Auch wenn wir dieses informative Interview noch Stunden weiterführen könnten, müssen wir uns auf die wichtigsten Fragen konzentrieren und unsere Gruppenpartner schnell von den neuen Informationen berichten. Genau wie in einer Redaktion gibt es auch heute einen Redaktionsschluss – und dieser rückt immer näher! So bleibt für eine kleine Kaffee-und-Kuchen-Pause nicht viel Zeit, da weiterhin jeder in Gedanken an weiteren Zeilen für die Reportage arbeitet.

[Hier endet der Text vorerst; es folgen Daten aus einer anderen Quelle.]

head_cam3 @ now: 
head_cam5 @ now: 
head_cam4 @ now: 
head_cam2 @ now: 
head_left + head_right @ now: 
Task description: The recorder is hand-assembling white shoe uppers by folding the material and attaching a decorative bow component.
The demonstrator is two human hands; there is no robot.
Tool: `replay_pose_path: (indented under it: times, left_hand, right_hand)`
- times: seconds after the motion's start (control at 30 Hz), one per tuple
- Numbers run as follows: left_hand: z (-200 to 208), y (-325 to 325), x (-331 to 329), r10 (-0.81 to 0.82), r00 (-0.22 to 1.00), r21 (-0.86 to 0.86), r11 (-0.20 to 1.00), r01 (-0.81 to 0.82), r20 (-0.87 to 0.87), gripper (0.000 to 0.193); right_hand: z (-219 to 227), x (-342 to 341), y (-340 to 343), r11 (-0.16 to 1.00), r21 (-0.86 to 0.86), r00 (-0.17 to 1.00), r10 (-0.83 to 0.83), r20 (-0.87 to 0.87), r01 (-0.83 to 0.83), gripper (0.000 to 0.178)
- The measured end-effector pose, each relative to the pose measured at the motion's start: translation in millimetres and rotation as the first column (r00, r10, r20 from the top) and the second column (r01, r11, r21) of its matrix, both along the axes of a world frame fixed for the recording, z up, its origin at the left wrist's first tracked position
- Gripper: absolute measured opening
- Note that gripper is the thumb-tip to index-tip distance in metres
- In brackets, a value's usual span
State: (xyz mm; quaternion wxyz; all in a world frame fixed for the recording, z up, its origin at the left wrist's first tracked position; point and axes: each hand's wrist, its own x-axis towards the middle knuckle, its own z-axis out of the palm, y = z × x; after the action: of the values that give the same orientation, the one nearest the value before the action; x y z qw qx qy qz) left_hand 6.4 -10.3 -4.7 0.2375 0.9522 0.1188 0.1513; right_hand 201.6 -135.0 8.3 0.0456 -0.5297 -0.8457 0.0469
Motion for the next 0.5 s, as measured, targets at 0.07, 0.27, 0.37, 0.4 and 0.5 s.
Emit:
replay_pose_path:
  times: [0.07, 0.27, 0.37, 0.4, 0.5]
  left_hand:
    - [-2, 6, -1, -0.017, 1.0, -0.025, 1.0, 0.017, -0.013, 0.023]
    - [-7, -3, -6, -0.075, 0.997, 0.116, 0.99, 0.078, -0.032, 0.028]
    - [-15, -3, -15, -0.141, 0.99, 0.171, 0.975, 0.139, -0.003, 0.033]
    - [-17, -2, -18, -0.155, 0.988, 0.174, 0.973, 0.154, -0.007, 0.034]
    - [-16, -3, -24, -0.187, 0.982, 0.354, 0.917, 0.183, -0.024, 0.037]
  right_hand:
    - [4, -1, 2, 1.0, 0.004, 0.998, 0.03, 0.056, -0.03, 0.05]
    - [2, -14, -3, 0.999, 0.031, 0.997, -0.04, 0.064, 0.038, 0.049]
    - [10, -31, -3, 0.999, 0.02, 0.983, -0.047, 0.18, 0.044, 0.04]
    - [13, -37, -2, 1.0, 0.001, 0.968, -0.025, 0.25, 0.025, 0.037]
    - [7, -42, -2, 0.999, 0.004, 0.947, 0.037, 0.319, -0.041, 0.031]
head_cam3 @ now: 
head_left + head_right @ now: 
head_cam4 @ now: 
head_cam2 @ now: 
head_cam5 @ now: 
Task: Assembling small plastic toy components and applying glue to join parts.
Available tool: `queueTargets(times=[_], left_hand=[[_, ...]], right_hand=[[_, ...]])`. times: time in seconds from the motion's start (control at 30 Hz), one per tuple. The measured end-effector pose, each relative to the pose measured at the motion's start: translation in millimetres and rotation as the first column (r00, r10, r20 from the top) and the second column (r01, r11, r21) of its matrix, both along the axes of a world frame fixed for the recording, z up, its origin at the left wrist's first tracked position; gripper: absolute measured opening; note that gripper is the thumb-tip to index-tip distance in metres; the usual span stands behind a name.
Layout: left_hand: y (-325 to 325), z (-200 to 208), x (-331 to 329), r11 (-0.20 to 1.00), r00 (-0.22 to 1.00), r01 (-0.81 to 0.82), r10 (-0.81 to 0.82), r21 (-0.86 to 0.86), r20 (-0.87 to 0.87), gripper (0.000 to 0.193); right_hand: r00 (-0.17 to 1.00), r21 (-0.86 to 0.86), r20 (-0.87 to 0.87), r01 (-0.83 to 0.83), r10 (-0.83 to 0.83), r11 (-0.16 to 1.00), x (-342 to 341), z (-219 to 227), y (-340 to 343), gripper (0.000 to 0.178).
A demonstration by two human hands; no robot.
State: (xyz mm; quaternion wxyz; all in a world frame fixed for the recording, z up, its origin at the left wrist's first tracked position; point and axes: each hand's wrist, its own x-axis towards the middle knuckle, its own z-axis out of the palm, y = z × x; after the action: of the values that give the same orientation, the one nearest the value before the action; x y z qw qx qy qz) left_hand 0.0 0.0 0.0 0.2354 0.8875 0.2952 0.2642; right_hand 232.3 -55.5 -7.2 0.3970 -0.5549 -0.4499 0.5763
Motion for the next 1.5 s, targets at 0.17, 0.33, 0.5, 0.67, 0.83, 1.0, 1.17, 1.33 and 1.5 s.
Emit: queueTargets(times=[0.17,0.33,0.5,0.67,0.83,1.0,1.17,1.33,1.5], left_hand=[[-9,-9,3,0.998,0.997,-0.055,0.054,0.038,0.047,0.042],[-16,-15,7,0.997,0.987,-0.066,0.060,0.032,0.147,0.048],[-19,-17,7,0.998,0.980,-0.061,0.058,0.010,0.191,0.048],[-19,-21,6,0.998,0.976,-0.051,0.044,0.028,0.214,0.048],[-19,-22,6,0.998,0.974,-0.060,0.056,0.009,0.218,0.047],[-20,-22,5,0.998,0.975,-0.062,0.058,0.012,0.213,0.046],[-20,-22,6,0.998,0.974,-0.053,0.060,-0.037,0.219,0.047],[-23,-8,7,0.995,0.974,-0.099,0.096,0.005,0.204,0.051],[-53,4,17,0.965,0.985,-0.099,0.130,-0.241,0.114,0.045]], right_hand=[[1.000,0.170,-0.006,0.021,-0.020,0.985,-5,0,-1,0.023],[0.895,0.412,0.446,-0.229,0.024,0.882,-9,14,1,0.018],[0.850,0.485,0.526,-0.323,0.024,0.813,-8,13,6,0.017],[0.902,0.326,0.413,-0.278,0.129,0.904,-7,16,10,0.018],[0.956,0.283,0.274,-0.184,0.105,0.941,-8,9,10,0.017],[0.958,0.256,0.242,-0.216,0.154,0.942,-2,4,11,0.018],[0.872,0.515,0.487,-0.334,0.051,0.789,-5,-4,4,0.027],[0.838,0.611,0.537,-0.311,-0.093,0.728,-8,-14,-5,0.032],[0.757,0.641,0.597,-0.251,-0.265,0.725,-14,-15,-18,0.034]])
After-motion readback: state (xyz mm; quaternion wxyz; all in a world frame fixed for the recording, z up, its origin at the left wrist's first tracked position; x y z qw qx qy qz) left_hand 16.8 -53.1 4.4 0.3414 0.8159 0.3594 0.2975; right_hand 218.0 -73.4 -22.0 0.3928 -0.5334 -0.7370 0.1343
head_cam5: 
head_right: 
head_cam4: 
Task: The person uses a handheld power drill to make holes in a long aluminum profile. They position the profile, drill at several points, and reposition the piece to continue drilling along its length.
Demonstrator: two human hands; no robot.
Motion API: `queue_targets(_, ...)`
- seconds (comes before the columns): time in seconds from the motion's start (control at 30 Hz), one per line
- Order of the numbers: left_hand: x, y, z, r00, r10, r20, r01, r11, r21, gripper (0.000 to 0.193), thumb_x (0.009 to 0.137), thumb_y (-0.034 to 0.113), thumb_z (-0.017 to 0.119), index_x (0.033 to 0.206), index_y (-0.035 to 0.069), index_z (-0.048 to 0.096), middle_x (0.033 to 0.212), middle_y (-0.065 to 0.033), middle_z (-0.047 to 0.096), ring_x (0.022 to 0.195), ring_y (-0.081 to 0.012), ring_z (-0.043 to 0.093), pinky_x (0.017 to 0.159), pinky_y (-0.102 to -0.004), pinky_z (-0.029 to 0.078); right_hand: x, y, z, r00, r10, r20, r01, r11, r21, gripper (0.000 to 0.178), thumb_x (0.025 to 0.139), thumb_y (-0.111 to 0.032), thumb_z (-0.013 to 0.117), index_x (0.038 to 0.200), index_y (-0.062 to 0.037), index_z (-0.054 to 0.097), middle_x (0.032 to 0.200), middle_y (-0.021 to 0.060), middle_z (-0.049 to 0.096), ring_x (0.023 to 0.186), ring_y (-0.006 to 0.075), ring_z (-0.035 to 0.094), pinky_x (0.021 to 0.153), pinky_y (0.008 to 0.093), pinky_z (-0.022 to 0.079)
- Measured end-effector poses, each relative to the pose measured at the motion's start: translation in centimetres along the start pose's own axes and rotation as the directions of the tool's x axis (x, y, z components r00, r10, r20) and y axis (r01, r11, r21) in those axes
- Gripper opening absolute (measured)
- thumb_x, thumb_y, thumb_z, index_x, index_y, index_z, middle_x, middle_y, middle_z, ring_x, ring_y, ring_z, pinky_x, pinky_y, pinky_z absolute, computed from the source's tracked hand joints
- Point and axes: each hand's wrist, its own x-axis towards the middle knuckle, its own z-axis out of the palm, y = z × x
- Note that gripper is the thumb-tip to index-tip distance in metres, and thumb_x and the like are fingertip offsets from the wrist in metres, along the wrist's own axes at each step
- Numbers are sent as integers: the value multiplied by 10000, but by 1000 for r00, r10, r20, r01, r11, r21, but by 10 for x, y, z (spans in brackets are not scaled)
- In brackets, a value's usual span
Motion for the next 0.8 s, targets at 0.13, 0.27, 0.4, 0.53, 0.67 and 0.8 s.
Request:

Unsere Finger glühen, die Köpfe dampfen – und die Uhr tickt. Minute um Minute vergeht, aber trotzdem werden wir zeitig fertig, obwohl wir selbst nicht mehr daran geglaubt hatten.
Erschöpft aber auch glücklich geht es dann zum Presseabend in ein Hotel in der Kölner Innenstadt. Mit einem leckeren Essen und einer anschließenden abendlichen Stadterkundung klingt der erfolgreiche, spannende Samstag aus.
Feedback von den Profis
Unsere Artikel haben wir natürlich nicht einfach so geschrieben. Am folgenden Tag erhalten wir eine frisch gedruckte PR-Zeitung mit unserer Reportage und weiteren Interviews und Berichten der anderen Jugendlichen. Gemeinsam werden diese Texte mit dem Profijournalisten besprochen und diskutiert. Von ihm werden wir Teilnehmer sogar gelobt: „Euch sind die Texte sehr gut gelungen. Die Tipps von gestern habt ihr zudem sehr gut umgesetzt.“
Zum Abschluss dieses spannenden Wochenendes folgt noch die Vorstellung der WebMag-Seite und die Filmbeiträge der anderen Gruppen. Nebenbei steht auch noch eine Infobörse zum Journalismus mit den Profijournalisten an. Dabei haben nun alle die Möglichkeit, ihre persönlichen Fragen zu Journalismus-Studiengängen oder Berufschancen zu stellen.